In India, however, there is access to only a limited number of animal models. Ferrets, which are widely used to study respiratory diseases, are currently not available in the country, said Raghavan Varadarajan, professor at Indian Institute of Science, Bengaluru, and cofounder of Mynvax, which is developing a vaccine candidate against SARS-CoV-2. Also, India does not have a non-human primate facility where viral challenge experiments can be conducted. Since it is difficult to get permission to euthanise non-human primates at the conclusion of study, carrying out vaccine studies with large numbers of animals has become difficult from a logistical point of view for the facility, said Varadarajan.
Fortunately, hamsters are emerging as a convenient animal model for SARS-CoV-2. At the moment, for the IISc-Mynvax candidates that are in early stages of development, a number of spike protein derivatives have been designed, characterised and tested in mice and guinea pigs with some promising initial results, Varadarajan said. The design which shows the best results in animals will be advanced to process development, safety, toxicity and subsequent clinical testing.
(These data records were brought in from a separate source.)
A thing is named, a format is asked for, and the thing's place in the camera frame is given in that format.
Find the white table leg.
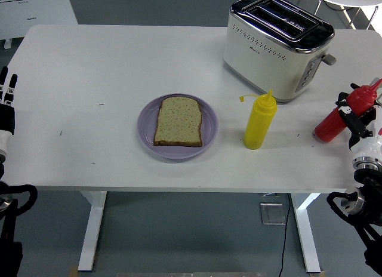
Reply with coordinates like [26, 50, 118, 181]
[77, 190, 107, 272]
[291, 193, 322, 274]

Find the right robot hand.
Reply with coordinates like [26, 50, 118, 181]
[336, 83, 382, 162]

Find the metal floor socket plate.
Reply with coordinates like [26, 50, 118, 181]
[259, 202, 287, 226]

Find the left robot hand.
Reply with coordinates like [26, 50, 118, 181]
[0, 66, 19, 157]

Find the red squeeze bottle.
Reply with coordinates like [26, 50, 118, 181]
[315, 78, 382, 143]

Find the black floor cable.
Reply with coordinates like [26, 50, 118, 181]
[278, 193, 292, 277]

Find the white chrome toaster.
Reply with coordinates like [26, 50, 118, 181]
[223, 0, 337, 104]

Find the bread slice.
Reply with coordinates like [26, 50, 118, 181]
[153, 96, 203, 148]

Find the white room heater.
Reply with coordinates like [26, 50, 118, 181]
[0, 0, 79, 50]

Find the purple round plate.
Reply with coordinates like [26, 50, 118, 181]
[137, 93, 218, 161]

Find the yellow squeeze bottle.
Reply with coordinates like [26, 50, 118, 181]
[238, 89, 278, 150]

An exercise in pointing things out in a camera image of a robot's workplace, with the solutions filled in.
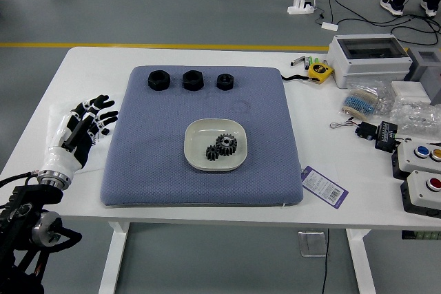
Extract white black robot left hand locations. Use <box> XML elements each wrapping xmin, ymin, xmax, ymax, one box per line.
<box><xmin>38</xmin><ymin>94</ymin><xmax>120</xmax><ymax>177</ymax></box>

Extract small black gear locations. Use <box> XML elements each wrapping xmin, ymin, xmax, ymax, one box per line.
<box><xmin>205</xmin><ymin>145</ymin><xmax>221</xmax><ymax>163</ymax></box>

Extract big black gear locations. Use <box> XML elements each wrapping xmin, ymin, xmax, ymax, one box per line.
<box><xmin>215</xmin><ymin>133</ymin><xmax>238</xmax><ymax>157</ymax></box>

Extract large black hex nut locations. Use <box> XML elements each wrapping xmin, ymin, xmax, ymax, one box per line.
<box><xmin>182</xmin><ymin>70</ymin><xmax>205</xmax><ymax>92</ymax></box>
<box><xmin>147</xmin><ymin>70</ymin><xmax>171</xmax><ymax>92</ymax></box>

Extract small black hex nut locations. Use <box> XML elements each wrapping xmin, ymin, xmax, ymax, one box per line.
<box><xmin>216</xmin><ymin>73</ymin><xmax>235</xmax><ymax>92</ymax></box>

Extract blue yellow button box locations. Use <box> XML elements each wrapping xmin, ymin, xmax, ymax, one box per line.
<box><xmin>391</xmin><ymin>140</ymin><xmax>441</xmax><ymax>180</ymax></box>

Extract red button box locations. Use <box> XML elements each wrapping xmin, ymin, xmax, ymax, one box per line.
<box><xmin>400</xmin><ymin>169</ymin><xmax>441</xmax><ymax>219</ymax></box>

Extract small grey box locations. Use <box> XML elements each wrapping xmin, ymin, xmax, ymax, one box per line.
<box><xmin>403</xmin><ymin>47</ymin><xmax>441</xmax><ymax>104</ymax></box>

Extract clear printed plastic bag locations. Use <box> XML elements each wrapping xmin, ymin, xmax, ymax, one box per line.
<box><xmin>46</xmin><ymin>99</ymin><xmax>121</xmax><ymax>174</ymax></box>

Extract blue-grey cushion mat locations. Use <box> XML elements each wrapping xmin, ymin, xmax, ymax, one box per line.
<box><xmin>100</xmin><ymin>65</ymin><xmax>305</xmax><ymax>207</ymax></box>

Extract white table leg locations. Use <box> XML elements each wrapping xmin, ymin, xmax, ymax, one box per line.
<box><xmin>98</xmin><ymin>221</ymin><xmax>131</xmax><ymax>294</ymax></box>
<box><xmin>346</xmin><ymin>229</ymin><xmax>376</xmax><ymax>294</ymax></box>

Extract white square dish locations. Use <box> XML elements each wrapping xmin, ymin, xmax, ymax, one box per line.
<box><xmin>182</xmin><ymin>118</ymin><xmax>247</xmax><ymax>171</ymax></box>

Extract purple white tag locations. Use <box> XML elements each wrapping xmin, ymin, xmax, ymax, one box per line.
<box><xmin>300</xmin><ymin>165</ymin><xmax>349</xmax><ymax>209</ymax></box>

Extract silver floor plate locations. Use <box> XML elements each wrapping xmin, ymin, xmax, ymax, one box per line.
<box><xmin>298</xmin><ymin>231</ymin><xmax>327</xmax><ymax>258</ymax></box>

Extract yellow tape measure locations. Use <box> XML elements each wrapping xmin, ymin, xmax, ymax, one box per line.
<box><xmin>307</xmin><ymin>62</ymin><xmax>334</xmax><ymax>83</ymax></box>

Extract white power strip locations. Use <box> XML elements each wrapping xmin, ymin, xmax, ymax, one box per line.
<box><xmin>287</xmin><ymin>0</ymin><xmax>316</xmax><ymax>16</ymax></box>

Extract blue resistor strip roll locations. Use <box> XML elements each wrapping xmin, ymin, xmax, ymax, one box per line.
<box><xmin>340</xmin><ymin>87</ymin><xmax>380</xmax><ymax>117</ymax></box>

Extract black electronic module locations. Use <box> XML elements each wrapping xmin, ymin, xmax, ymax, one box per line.
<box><xmin>355</xmin><ymin>121</ymin><xmax>379</xmax><ymax>142</ymax></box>

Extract black module with green lights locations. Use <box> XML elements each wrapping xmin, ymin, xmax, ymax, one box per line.
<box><xmin>374</xmin><ymin>120</ymin><xmax>400</xmax><ymax>152</ymax></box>

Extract clear bag of parts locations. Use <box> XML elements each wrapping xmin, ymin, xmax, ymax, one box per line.
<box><xmin>346</xmin><ymin>79</ymin><xmax>396</xmax><ymax>116</ymax></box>

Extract white foam block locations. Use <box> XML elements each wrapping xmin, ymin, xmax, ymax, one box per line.
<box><xmin>391</xmin><ymin>81</ymin><xmax>432</xmax><ymax>105</ymax></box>

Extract clear bubble wrap bag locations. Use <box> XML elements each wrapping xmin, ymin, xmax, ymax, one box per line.
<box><xmin>389</xmin><ymin>96</ymin><xmax>441</xmax><ymax>136</ymax></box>

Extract black green label strip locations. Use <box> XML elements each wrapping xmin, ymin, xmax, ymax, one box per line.
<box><xmin>401</xmin><ymin>230</ymin><xmax>441</xmax><ymax>240</ymax></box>

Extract black wrist strap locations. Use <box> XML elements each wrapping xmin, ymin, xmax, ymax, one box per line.
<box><xmin>280</xmin><ymin>74</ymin><xmax>313</xmax><ymax>83</ymax></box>

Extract thin white red wires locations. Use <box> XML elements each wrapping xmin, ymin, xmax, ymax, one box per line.
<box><xmin>329</xmin><ymin>118</ymin><xmax>359</xmax><ymax>130</ymax></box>

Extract black hanging cable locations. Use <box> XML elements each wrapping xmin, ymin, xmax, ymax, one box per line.
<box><xmin>321</xmin><ymin>228</ymin><xmax>331</xmax><ymax>294</ymax></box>

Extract grey enclosure with clear lid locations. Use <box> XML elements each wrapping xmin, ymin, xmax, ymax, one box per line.
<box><xmin>326</xmin><ymin>34</ymin><xmax>413</xmax><ymax>90</ymax></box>

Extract black floor cable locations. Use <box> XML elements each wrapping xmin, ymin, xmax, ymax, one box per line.
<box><xmin>308</xmin><ymin>0</ymin><xmax>441</xmax><ymax>47</ymax></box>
Varadarajan said the true efficacy of the vaccine would only be established after post-marketing surveillance was done. “But since this is a difficult situation, researchers might target partial efficacy, or look for surrogate markers of immunity,” he said. Usually researchers measure the level of neutralising antibodies to determine vaccine efficacy.
Besides, there is the complex interaction of antibodies. In respiratory viruses and dengue virus, for instance, it has been found that the antibodies that develop in response to the disease enhance the entry of the virus, and in some cases, the replication of the virus. This phenomena is called antibody dependant enhancement (ADE), said Bal.
The ADE mechanism hampers vaccine development because the neutralising antibodies produced by the vaccine are insufficient to prevent this from happening. This was seen in SARS-CoV-2 in vitro (outside a living organism), but it is not known whether the same would show up in vivo (inside a living organism).
Even as complex questions of antibody response in animals and humans are being worked on, having a vaccine ready does not mean that everyone will have it. There are issues of scaling up. Varadarajan, for instance, pointed out that mRNA vaccines, such as the one the American biotech company Moderna was making, were difficult to manufacture in bulk. “For India, where routine immunisation is a challenge and public health cadres are not available, how will we deliver the vaccine to everyone?” asked Bal. Besides, she said, decisions would have to be made on what kind of vulnerable populations would be given the vaccine.
“The vaccine has to be safe, effective, scalable and cost-effective,” said Kundu. “In a situation such as the current pandemic, where things are being rushed through—take the case of Hydroxychloroquine, where the narrative has constantly been changing—it tells us that many of these complex questions need time to be solved. And responses may not always be right in the first instance.